[Work item]
Could you restate word for word each line from the top of the listing below through the line containing "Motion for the"? Keep the pictures out.

[Stored data]
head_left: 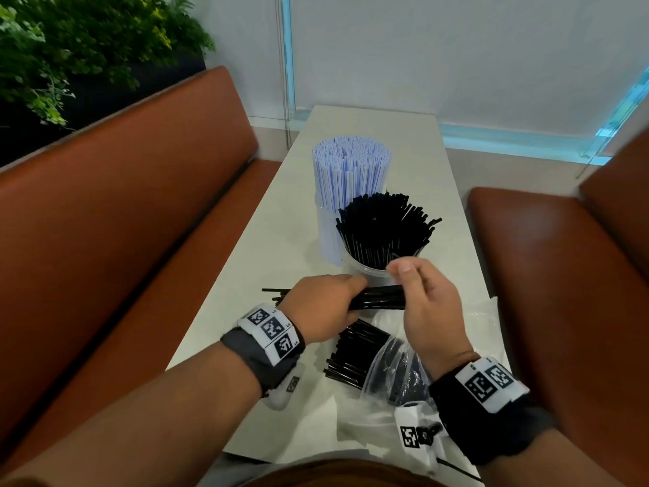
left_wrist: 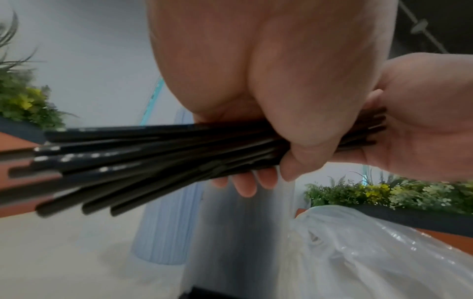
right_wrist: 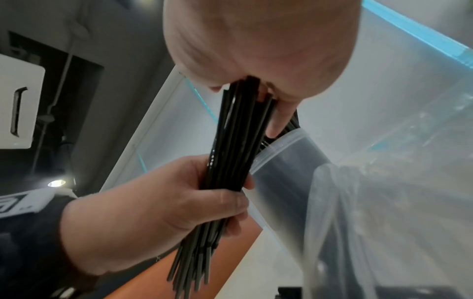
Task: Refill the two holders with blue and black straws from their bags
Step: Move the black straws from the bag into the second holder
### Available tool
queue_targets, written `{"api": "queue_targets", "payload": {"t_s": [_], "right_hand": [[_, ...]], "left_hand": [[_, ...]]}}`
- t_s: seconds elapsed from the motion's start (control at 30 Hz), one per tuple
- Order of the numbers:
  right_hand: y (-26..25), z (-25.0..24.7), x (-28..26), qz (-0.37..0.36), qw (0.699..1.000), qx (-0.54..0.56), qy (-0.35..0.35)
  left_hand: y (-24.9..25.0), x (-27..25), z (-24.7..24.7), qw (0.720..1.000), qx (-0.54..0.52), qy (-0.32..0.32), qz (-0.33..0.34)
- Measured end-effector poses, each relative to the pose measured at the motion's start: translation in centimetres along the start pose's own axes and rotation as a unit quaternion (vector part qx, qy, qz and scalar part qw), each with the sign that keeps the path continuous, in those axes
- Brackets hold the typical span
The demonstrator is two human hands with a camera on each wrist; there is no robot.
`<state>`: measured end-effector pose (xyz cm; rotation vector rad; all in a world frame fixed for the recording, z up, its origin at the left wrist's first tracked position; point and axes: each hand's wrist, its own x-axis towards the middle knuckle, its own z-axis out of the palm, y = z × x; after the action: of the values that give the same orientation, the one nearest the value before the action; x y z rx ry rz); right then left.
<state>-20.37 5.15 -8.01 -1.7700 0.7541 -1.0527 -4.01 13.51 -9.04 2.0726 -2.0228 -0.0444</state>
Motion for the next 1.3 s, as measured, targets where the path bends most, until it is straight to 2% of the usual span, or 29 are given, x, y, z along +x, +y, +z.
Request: {"api": "queue_targets", "payload": {"t_s": [0.07, 0.17, 0.27, 0.33, 0.37, 0.4, 0.47, 0.53, 0.6, 0.63, 0.67, 0.7, 0.8, 0.87, 0.93, 1.0, 1.03, 1.1, 1.13, 1.17, 1.23, 1.3], "right_hand": [[-0.5, -0.2, 0.6, 0.016, 1.000, -0.014, 0.006], [-0.9, 0.2, 0.6, 0.044, 0.995, -0.069, -0.057], [-1.2, -0.4, 0.7, 0.054, 0.998, 0.031, -0.011], [-1.0, -0.8, 0.9, 0.078, 0.989, 0.127, 0.022], [-0.8, -0.9, 1.0, 0.111, 0.980, 0.162, 0.028], [-0.6, -0.9, 1.0, 0.154, 0.971, 0.181, 0.024], [-0.2, -0.6, 1.0, 0.253, 0.945, 0.208, -0.004], [0.1, -0.4, 1.1, 0.333, 0.906, 0.259, -0.022], [0.0, -0.6, 1.2, 0.369, 0.866, 0.337, -0.010], [-0.1, -0.7, 1.2, 0.373, 0.849, 0.375, -0.007], [-0.4, -0.8, 1.2, 0.373, 0.835, 0.404, -0.013], [-0.7, -0.9, 1.2, 0.372, 0.826, 0.422, -0.027], [-1.0, -0.9, 1.3, 0.382, 0.820, 0.424, -0.048], [-0.9, -1.0, 1.4, 0.383, 0.819, 0.426, -0.037], [-1.0, -1.0, 1.3, 0.374, 0.823, 0.423, -0.067], [-1.2, -0.6, 1.1, 0.353, 0.855, 0.365, -0.101], [-1.2, -0.5, 1.0, 0.328, 0.883, 0.322, -0.100], [-0.9, -0.8, 1.0, 0.213, 0.951, 0.216, -0.059], [-1.0, -1.1, 1.0, 0.136, 0.975, 0.161, -0.068], [-1.1, -1.2, 0.9, 0.080, 0.984, 0.108, -0.120], [-1.2, -0.9, 0.5, 0.064, 0.968, -0.010, -0.242], [-1.3, -0.3, 0.4, 0.080, 0.965, -0.082, -0.236]], "left_hand": [[1.1, 0.7, 0.0, 1.000, 0.000, 0.031, 0.004], [3.0, 1.3, 0.1, 0.998, -0.022, 0.048, 0.027], [2.9, 1.3, -1.0, 0.996, -0.072, 0.051, -0.005], [2.2, 0.9, -2.5, 0.981, -0.172, 0.080, -0.037], [2.1, 0.7, -3.5, 0.961, -0.251, 0.108, -0.051], [2.2, 0.7, -4.5, 0.927, -0.341, 0.142, -0.062], [3.3, 0.9, -7.1, 0.836, -0.501, 0.219, -0.057], [4.2, 1.3, -9.1, 0.743, -0.604, 0.289, -0.004], [4.7, 1.8, -9.9, 0.645, -0.696, 0.316, 0.023], [5.0, 2.0, -9.9, 0.611, -0.727, 0.314, 0.021], [5.5, 2.2, -9.6, 0.592, -0.745, 0.307, 0.011], [6.0, 2.4, -9.2, 0.590, -0.751, 0.297, -0.004], [6.5, 2.8, -8.2, 0.608, -0.744, 0.274, -0.046], [6.3, 3.1, -8.3, 0.589, -0.756, 0.282, -0.055], [6.0, 3.2, -8.5, 0.582, -0.761, 0.282, -0.053], [6.1, 3.2, -8.4, 0.599, -0.753, 0.268, -0.058], [6.0, 3.3, -8.3, 0.603, -0.749, 0.266, -0.062], [5.6, 3.3, -8.2, 0.600, -0.749, 0.273, -0.073], [5.3, 3.3, -8.2, 0.599, -0.748, 0.275, -0.078], [5.3, 3.2, -8.2, 0.601, -0.746, 0.273, -0.084], [5.7, 3.0, -7.9, 0.610, -0.743, 0.260, -0.093], [6.1, 2.8, -7.6, 0.611, -0.746, 0.249, -0.094]]}}
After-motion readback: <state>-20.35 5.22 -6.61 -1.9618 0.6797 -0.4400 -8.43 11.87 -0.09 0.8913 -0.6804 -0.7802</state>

[Result]
head_left: 
left_wrist: 
right_wrist: 
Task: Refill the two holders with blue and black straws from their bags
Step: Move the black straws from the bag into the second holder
### Available tool
queue_targets, written `{"api": "queue_targets", "payload": {"t_s": [_], "right_hand": [[_, ...]], "left_hand": [[_, ...]]}}`
- t_s: seconds elapsed from the motion's start (control at 30 Hz), one per tuple
- Order of the numbers:
  right_hand: y (-26..25), z (-25.0..24.7), x (-28..26), qz (-0.37..0.36), qw (0.699..1.000), qx (-0.54..0.56), qy (-0.35..0.35)
  left_hand: y (-24.9..25.0), x (-27..25), z (-24.7..24.7), qw (0.720..1.000), qx (-0.54..0.52), qy (-0.32..0.32), qz (-0.33..0.34)
- Measured end-effector poses, each relative to the pose measured at the motion's start: translation in centimetres along the start pose's own axes and rotation as a unit quaternion (vector part qx, qy, qz and scalar part qw), each with the sign that keeps the path continuous, in those axes
- Brackets hold the typical span
The demonstrator is two human hands with a camera on each wrist; there is no robot.
`<state>`: measured end-effector pose (xyz cm; rotation vector rad; all in a world frame fixed for the recording, z up, its origin at the left wrist's first tracked position; point and axes: each hand's wrist, its own x-axis towards the middle knuckle, its own z-axis out of the palm, y = z × x; after the action: of the values that give the same orientation, the one nearest the value before the action; x y z rx ry rz); right then left.
<state>-20.37 5.15 -8.01 -1.7700 0.7541 -1.0527 -4.01 13.51 -9.04 2.0726 -2.0228 -0.0444</state>
Motion for the next 1.3 s, as measured, targets where the path bends most, until it is straight to 2% of the usual span, or 29 are given, x, y, z along +x, +y, +z.

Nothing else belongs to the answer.